## Task statement
Would you please output the data exactly, omitting no line?

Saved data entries
▬▬▬▬▬▬

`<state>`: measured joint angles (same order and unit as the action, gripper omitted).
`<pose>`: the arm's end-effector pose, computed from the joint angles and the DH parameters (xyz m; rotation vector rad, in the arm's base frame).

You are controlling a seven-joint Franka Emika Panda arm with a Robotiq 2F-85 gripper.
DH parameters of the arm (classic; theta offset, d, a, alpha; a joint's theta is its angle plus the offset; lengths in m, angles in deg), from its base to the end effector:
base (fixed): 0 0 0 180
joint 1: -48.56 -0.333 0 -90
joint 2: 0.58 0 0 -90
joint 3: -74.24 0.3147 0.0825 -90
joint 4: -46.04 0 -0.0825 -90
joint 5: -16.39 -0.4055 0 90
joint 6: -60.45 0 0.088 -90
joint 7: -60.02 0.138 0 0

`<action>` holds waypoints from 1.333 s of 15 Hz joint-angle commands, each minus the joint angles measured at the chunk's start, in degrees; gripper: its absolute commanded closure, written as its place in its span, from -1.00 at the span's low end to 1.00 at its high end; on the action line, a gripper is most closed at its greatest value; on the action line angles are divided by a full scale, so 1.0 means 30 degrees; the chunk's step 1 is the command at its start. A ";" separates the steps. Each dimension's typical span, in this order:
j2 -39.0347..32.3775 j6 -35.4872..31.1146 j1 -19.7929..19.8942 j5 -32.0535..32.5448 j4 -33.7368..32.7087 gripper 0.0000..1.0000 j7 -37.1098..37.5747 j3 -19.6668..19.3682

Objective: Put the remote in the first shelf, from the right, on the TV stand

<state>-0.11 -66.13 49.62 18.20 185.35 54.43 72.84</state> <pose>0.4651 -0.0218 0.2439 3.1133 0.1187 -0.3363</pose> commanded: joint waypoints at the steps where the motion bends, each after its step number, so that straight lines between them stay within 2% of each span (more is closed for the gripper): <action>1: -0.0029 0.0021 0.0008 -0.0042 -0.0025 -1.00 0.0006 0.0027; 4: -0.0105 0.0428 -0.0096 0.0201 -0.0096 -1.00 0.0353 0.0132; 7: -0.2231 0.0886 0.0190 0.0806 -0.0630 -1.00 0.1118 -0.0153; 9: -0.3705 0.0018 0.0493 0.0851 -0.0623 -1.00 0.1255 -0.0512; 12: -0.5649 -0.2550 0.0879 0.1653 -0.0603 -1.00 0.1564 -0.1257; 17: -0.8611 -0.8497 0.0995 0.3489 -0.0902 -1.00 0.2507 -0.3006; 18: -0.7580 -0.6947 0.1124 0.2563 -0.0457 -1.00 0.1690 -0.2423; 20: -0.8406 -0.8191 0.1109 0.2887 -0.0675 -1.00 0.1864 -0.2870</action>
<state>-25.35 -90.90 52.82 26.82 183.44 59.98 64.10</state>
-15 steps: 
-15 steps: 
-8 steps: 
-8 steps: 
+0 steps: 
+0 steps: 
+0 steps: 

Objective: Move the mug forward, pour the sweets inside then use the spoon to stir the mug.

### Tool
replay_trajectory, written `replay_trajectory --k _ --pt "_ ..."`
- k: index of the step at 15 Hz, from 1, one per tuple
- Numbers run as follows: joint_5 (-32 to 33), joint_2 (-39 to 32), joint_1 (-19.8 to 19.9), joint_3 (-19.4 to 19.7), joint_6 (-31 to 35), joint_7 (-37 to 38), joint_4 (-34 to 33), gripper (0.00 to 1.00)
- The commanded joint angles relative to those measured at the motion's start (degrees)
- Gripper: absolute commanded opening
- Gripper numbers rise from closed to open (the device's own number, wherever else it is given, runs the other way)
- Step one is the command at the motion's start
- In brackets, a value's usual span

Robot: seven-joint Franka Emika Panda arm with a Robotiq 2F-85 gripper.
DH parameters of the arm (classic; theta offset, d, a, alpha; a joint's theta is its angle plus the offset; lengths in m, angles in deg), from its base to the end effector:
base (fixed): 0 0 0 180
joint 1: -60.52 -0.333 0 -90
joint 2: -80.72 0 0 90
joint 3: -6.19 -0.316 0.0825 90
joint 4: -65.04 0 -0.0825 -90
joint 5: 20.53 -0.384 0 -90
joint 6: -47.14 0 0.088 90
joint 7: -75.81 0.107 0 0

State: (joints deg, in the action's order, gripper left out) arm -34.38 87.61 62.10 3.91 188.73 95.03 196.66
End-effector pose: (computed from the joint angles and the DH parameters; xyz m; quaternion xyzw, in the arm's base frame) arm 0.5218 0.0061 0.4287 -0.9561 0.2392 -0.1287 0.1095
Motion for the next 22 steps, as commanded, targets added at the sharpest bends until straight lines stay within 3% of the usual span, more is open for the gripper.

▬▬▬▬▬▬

## Task response
`<state>`: measured joint angles (same order and unit as the action, gripper omitted).
`<pose>`: the arm's end-effector pose, computed from the joint angles and the DH parameters (xyz m; rotation vector rad, in the arm's base frame).

You are controlling a seven-joint Franka Emika Panda arm with a Robotiq 2F-85 gripper.
DH parameters of the arm (classic; theta offset, d, a, alpha; a joint's theta is its angle plus the offset; lengths in m, angles in deg), from its base to the end effector:
base (fixed): 0 0 0 180
joint 1: -48.56 -0.333 0 -90
joint 2: 0.58 0 0 -90
joint 3: -74.24 0.3147 0.0825 -90
joint 4: -46.04 0 -0.0825 -90
joint 5: -16.39 -0.4055 0 90
joint 6: -60.45 0 0.088 -90
joint 7: -60.02 0.138 0 0

`<action>` holds waypoints from 1.333 s of 15 Hz joint-angle commands, each minus the joint angles measured at the chunk's start, in degrees; gripper: its absolute commanded closure, written as its place in its span, from -1.00 at the span's low end to 1.00 at its high end; on the action line, a gripper is most closed at its greatest value; on the action line angles are divided by a full scale, so 1.0 means 30 degrees; the chunk's step 1 is the command at its start. A ";" separates the steps. Each dimension's typical span, in this order:
j2 -39.0347..32.3775 j6 -35.4872..31.1146 j1 -19.7929..19.8942 j5 -32.0535..32.5448 j4 -33.7368..32.7087 gripper 0.0000..1.0000 j7 -37.1098..37.5747 j3 -19.6668..19.3682

Objective: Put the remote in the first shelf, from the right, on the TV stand

<state>-0.11 -66.13 49.62 18.20 185.35 54.43 72.84</state> <pose>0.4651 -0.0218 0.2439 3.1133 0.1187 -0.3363</pose> commanded: joint waypoints at the steps where the motion bends, each after its step number, so that straight lines between them stay within 2% of each span (more is closed for the gripper): <action>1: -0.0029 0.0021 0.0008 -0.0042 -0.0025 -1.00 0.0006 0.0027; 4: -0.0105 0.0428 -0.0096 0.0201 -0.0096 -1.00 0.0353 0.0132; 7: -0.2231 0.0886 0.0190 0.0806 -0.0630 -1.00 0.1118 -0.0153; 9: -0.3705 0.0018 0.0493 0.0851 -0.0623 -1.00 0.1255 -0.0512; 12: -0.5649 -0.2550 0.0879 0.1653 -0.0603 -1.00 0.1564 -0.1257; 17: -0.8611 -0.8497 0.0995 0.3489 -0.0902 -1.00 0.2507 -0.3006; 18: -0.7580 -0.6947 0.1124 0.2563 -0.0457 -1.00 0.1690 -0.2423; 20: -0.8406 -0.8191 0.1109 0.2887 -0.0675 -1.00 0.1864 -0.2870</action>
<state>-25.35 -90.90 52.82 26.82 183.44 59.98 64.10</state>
-15 steps: 
-15 steps: 
-8 steps: 
-8 steps: 
+0 steps: 
+0 steps: 
+0 steps: 

Objective: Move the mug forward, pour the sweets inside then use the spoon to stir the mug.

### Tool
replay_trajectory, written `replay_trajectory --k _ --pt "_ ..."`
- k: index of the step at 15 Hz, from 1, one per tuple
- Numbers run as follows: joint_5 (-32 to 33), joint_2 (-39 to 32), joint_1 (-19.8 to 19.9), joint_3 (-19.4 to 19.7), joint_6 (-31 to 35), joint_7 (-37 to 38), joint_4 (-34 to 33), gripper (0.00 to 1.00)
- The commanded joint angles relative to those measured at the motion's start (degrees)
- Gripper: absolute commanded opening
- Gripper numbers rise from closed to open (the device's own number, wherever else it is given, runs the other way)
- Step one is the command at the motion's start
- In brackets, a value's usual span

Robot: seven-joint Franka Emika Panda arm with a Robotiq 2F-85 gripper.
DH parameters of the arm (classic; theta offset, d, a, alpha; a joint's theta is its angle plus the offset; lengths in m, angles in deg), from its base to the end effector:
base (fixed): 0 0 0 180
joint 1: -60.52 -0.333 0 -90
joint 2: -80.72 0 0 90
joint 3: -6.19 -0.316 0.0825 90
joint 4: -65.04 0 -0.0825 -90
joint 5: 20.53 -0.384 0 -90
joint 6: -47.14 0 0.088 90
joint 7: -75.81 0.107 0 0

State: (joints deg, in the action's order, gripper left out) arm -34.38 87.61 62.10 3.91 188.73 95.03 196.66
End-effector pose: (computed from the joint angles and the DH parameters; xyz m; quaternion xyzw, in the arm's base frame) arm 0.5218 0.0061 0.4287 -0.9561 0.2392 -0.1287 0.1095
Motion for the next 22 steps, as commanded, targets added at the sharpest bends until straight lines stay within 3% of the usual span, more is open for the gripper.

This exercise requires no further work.